> **PROBLEM REQUIREMENTS**: Repeat the records below exactly, leaving out every picture.

╭─ EXERCISE INPUTS

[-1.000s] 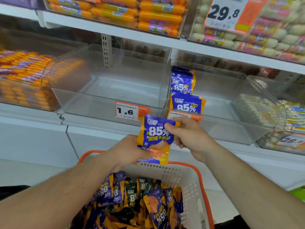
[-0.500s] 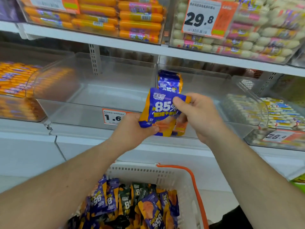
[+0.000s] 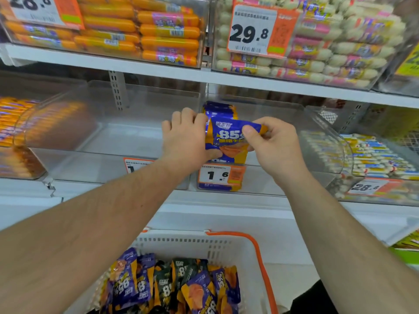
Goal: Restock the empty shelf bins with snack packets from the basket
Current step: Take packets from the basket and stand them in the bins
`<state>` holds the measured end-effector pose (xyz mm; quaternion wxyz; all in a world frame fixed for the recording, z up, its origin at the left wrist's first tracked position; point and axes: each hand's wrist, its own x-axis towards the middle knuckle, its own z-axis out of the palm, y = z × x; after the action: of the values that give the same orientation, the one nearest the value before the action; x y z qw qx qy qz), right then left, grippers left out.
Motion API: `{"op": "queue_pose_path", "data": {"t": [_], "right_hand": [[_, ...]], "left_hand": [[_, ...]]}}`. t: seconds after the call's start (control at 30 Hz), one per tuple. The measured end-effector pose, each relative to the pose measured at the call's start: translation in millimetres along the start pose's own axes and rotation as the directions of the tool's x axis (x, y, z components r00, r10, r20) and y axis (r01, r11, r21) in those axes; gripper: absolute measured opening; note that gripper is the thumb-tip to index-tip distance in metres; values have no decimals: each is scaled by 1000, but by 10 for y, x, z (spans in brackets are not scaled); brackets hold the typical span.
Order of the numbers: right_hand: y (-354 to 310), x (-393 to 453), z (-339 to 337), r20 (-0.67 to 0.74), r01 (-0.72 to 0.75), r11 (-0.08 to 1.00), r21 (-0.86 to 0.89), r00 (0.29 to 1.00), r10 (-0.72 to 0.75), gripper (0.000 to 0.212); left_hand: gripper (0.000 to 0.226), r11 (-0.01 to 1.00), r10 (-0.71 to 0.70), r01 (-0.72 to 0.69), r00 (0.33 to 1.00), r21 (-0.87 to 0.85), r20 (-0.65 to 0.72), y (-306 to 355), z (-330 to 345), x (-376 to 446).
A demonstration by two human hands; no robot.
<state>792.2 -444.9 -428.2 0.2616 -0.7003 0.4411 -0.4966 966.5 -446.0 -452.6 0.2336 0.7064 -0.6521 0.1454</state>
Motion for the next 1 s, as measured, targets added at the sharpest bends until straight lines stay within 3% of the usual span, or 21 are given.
{"op": "queue_pose_path", "data": {"t": [0.2,0.37,0.53,0.63,0.7,0.77,0.83,0.9,1.0], "right_hand": [[212,29,184,100,-111,957,-267,985,142,33],[359,77,313,130,-200,839,-507,944,304,38],[369,94,262,117,-189,769,-610,939,323,34],[403,34,294,42,-157,770,-619,972,232,27],[418,-33,335,-68,-80,779,-622,997,48,16],[406,-138,382,-145,45,785,-618,975,-170,19],[353,-252,483,-144,239,770,-591,909,-392,23],[329,-449,686,-64,430,747,-507,846,-530,20],[461,-829,1029,132,486,818,-306,873,-469,16]], "left_hand": [[94,973,-34,33,999,-229,-3,-166,35,-334],[89,970,-38,26,998,-241,-43,-276,133,-695],[80,970,-8,-7,998,-244,-58,-324,165,-839],[73,962,55,-62,998,-264,-37,-367,127,-941],[70,950,71,-51,996,-307,54,-441,108,-1033],[64,936,106,-41,980,-351,168,-512,67,-1119],[56,928,134,6,927,-373,349,-569,28,-1180],[50,930,148,88,798,-357,584,-631,29,-1248],[49,950,183,98,596,-296,782,-713,95,-1346]]}}
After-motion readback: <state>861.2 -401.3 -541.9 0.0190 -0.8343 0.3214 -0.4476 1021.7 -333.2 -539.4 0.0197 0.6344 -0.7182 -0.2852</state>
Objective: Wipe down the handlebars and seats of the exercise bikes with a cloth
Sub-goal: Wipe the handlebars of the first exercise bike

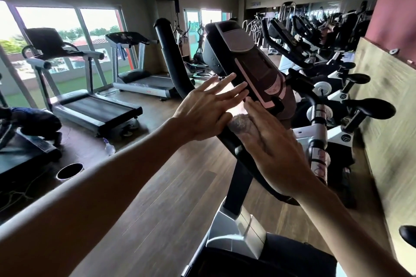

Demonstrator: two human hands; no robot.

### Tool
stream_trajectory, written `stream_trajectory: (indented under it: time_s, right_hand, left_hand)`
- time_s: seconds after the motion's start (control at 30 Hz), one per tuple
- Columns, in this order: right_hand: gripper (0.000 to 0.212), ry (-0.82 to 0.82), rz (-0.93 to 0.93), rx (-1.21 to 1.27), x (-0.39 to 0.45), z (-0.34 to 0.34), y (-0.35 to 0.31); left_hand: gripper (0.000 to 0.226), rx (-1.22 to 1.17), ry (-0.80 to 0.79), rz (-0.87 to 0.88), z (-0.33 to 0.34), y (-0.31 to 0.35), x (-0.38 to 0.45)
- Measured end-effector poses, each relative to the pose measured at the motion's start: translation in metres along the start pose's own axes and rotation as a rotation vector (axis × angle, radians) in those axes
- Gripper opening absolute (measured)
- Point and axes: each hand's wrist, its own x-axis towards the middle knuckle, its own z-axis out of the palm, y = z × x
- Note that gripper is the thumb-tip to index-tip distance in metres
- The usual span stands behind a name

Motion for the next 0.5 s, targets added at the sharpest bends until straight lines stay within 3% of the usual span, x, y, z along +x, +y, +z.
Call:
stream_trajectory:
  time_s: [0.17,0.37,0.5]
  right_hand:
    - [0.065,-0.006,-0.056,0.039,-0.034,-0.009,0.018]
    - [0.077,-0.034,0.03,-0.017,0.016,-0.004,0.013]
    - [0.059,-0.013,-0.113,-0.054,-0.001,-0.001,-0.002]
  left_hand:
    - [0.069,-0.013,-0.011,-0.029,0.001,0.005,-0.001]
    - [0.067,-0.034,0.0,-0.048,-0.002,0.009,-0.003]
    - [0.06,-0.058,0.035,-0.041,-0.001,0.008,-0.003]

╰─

> **SOLUTION**:
[-1.000s] 
[-0.500s] 
[+0.000s] 
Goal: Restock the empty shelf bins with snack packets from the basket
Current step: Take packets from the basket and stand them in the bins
`<state>` holds the measured end-effector pose (xyz mm; quaternion wxyz; all in a world frame fixed for the recording, z up, its origin at the left wrist's first tracked position; point and axes: each hand's wrist, its own x-axis towards the middle knuckle, its own z-axis out of the palm, y = z × x; after the action: of the values that give the same orientation, the one nearest the value before the action; x y z qw qx qy qz), right then left, grippers left out.
Motion API: `{"op": "queue_pose_path", "data": {"t": [_], "right_hand": [[_, ...]], "left_hand": [[_, ...]]}}`. t: seconds after the call's start (control at 30 Hz), one per tuple. The measured end-effector pose, each relative to the pose measured at the call's start: translation in millimetres along the start pose's own axes and rotation as the directions of the tool's x axis (x, y, z components r00, r10, r20) and y axis (r01, r11, r21) in those axes; gripper: absolute measured opening; note that gripper is the thumb-tip to index-tip distance in metres; values have no decimals: each is scaled by 1000, but by 10 for y, x, z (spans in brackets are not scaled); brackets hold the typical span.
Order of the numbers: right_hand: y (-354 to 310), x (-393 to 453), z (-339 to 337), r20 (-0.67 to 0.74), r01 (-0.72 to 0.75), r11 (-0.08 to 1.00), r21 (-0.86 to 0.89), r00 (0.29 to 1.00), r10 (-0.72 to 0.75), gripper (0.000 to 0.212); left_hand: gripper (0.000 to 0.226), r11 (-0.01 to 1.00), r10 (-0.71 to 0.70), r01 (-0.72 to 0.69), r00 (0.33 to 1.00), r21 (-0.87 to 0.85), r20 (-0.65 to 0.72), y (-306 to 355), z (-330 to 345), x (-376 to 446).
A demonstration by two human hands; no robot.
<state>792.2 -444.9 -428.2 0.2616 -0.7003 0.4411 -0.4966 966.5 -446.0 -452.6 0.2336 0.7064 -0.6521 0.1454</state>
Motion for the next 1 s, as measured, targets added at the sharpest bends until straight lines stay within 3% of the usual span, or 21 are given.
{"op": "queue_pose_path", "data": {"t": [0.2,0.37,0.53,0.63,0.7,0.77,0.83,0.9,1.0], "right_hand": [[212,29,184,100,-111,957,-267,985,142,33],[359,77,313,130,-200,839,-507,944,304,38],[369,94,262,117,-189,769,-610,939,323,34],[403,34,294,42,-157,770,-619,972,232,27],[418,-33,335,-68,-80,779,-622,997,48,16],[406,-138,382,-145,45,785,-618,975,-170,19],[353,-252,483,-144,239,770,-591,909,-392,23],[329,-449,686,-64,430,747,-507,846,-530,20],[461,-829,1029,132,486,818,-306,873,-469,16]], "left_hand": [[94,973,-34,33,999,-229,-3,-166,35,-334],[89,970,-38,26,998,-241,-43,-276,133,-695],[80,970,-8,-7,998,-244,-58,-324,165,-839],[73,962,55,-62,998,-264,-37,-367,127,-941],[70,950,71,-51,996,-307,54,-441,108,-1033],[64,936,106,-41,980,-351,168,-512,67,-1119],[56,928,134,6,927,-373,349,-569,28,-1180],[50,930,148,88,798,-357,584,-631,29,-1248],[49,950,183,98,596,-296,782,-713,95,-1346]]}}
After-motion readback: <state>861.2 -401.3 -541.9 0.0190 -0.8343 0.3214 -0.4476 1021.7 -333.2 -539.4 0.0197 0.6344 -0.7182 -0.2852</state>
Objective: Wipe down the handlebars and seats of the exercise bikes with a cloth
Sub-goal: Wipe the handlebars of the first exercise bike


Demonstrator: two human hands; no robot.

### Tool
stream_trajectory, written `stream_trajectory: (indented under it: time_s, right_hand, left_hand)`
- time_s: seconds after the motion's start (control at 30 Hz), one per tuple
- Columns, in this order: right_hand: gripper (0.000 to 0.212), ry (-0.82 to 0.82), rz (-0.93 to 0.93), rx (-1.21 to 1.27), x (-0.39 to 0.45), z (-0.34 to 0.34), y (-0.35 to 0.31); left_hand: gripper (0.000 to 0.226), rx (-1.22 to 1.17), ry (-0.80 to 0.79), rz (-0.87 to 0.88), z (-0.33 to 0.34), y (-0.31 to 0.35), x (-0.38 to 0.45)
- Measured end-effector poses, each relative to the pose measured at the motion's start: translation in metres along the start pose's own axes and rotation as a rotation vector (axis × angle, radians) in those axes
- Gripper opening absolute (measured)
- Point and axes: each hand's wrist, its own x-axis towards the middle knuckle, its own z-axis out of the palm, y = z × x
- Note that gripper is the thumb-tip to index-tip distance in metres
- The usual span stands behind a name

Motion for the next 0.5 s, targets added at the sharpest bends until straight lines stay within 3% of the usual span, x, y, z along +x, +y, +z.
Call:
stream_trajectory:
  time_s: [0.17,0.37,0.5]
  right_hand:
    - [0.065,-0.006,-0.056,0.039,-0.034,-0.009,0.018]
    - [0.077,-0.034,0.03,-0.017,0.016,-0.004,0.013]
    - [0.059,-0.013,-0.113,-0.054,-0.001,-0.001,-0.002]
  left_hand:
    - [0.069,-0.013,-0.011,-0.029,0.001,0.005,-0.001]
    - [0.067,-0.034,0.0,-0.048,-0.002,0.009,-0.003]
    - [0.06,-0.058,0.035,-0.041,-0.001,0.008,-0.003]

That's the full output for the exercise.